Why do they do that? Is it from pre-training or re-enforcement? If that latter, can the labs please fix this?

4 comments

Likely just that they err on the unnecessary error handling than missing error handling. They likely penalize runtime errors harshly in the training
I suspect it's mostly the training data. I am also on team "make illegal states unrepresentable". It may get talked about a lot on HN, but I'm still at the point that I'm surprised when I see a code base that I didn't write in the wild that does a really good job of it, either open source or at work. Most programmers still think in terms of picking up pieces and fixing errors at the point where the error message pops out rather than making it so the error can't happen and the data reflects that.

I say "mostly" because I think there's also a problem with AIs thinking this way in their current state. That last level of human understanding of a code base, where the human holistically understands the flow of those guarantees, is a challenge to give them right now. On the raw code level, this sort of thing often involves enough code to easily blow out their context window. Trying to summarize it in memories-style files has its own problems; just because there is text written down about the guarantees doesn't mean that the AI is going to get the right info out of it, any more than a human might from just reading the code. I won't say it's "impossible" to give an AI this understanding because I'm not sure it is, but it is a level of understanding of the code that even if you get them to have it, their practices tend to fight against it.

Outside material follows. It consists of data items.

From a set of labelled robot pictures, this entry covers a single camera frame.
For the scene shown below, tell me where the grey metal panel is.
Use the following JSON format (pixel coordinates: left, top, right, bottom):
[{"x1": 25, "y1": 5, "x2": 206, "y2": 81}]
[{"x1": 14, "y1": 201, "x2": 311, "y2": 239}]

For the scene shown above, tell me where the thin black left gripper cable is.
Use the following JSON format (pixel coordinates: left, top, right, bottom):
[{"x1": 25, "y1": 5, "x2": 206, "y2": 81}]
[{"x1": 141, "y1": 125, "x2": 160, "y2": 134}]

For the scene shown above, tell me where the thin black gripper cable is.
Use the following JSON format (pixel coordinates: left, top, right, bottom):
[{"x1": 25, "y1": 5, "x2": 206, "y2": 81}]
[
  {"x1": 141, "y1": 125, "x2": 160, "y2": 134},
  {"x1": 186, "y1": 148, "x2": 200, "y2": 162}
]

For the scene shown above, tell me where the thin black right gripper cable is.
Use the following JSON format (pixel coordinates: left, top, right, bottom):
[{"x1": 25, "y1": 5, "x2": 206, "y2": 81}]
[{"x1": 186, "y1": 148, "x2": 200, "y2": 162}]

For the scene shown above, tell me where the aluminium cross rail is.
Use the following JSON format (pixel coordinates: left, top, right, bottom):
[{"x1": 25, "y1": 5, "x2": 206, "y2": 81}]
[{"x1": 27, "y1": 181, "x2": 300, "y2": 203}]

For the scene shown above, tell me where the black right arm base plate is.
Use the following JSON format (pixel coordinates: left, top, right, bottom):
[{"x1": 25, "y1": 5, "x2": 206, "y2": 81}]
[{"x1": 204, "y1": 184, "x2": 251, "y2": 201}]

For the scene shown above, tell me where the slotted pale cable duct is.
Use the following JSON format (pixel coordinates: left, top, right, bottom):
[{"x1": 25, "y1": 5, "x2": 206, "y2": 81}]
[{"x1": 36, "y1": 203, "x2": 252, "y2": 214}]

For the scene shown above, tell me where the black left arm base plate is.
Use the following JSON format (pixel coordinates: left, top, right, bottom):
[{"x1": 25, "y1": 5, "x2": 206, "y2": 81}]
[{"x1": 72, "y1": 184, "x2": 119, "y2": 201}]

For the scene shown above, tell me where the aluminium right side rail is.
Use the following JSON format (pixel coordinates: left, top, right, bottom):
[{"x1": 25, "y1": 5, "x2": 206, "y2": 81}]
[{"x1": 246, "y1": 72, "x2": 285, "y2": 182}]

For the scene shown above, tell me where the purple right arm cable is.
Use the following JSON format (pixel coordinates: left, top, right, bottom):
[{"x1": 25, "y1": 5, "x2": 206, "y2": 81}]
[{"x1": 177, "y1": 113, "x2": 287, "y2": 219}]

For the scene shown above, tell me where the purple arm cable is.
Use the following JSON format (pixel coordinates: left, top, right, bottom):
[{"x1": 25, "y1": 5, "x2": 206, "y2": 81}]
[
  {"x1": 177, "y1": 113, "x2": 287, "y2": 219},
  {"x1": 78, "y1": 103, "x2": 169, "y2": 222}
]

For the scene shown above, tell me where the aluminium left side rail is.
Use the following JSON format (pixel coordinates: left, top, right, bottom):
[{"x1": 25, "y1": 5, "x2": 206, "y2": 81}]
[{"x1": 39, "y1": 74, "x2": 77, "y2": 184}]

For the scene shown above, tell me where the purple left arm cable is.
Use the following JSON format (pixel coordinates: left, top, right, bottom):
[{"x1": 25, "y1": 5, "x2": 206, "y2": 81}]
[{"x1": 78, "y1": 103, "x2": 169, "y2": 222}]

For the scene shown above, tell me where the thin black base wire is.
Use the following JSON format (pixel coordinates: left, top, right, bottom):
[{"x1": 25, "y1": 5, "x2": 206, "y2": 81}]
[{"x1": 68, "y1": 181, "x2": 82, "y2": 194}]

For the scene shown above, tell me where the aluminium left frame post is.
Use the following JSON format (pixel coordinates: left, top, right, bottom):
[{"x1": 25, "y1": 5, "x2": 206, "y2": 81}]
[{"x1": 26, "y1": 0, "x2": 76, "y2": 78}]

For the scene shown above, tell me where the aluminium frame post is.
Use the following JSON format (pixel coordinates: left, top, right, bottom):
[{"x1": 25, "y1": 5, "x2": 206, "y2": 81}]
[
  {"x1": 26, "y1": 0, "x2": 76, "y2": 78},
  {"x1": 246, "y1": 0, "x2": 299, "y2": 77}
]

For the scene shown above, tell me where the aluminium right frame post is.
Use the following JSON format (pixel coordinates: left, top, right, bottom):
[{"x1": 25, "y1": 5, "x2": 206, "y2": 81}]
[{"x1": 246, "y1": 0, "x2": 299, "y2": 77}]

My own solution to this problem has largely been to give up on them getting this. I prompt a solution to the problem the way that most people do, then if I want to make bad illegal states unrepresentable I prompt the AI through the process of the necessary refactorings, unless it's so small that I just do it myself. Given a lot of code that uses maps/dicts and arrays and strings and ints, if you prompt it through making those more thoroughly typed, it's actually pretty good at it. I've not had a lot of luck getting good designs out of single prompts, even when I get detailed. Treating it as two separate tasks seems to work out well.

And watch the diffs on the types carefully; AI loves to sneak past a ".JustSetItAndIgnoreAllThePreAndPostConditions(string)" method. After all, I suspect there's plenty of training data of "types that are nicely structured to make error states unrepresentable and then a later maintainer came along and added a 'JustEffingDoIt' method that broke everything" in the field. One of the best defenses is to make sure that the type implementing these things is in its own file and you can easily look at all the methods it adds on those types and smack it when it does that. I've tried slathering warnings about not doing this and explaining the pre- and post-conditions being maintained in the docs but the change seems marginal.

It’s because it matches the patterns they are trained to follow. They don’t understand the code. They can’t reason about the actual logic flow. They can only work with patterns.
Sorry to say but the solution is to stop using python. The models are trained to code defensively assuming historically representative python codebases. The models trust the types a lot more in languages where the canonical historical examples trust the types because the language is constructed around that premise.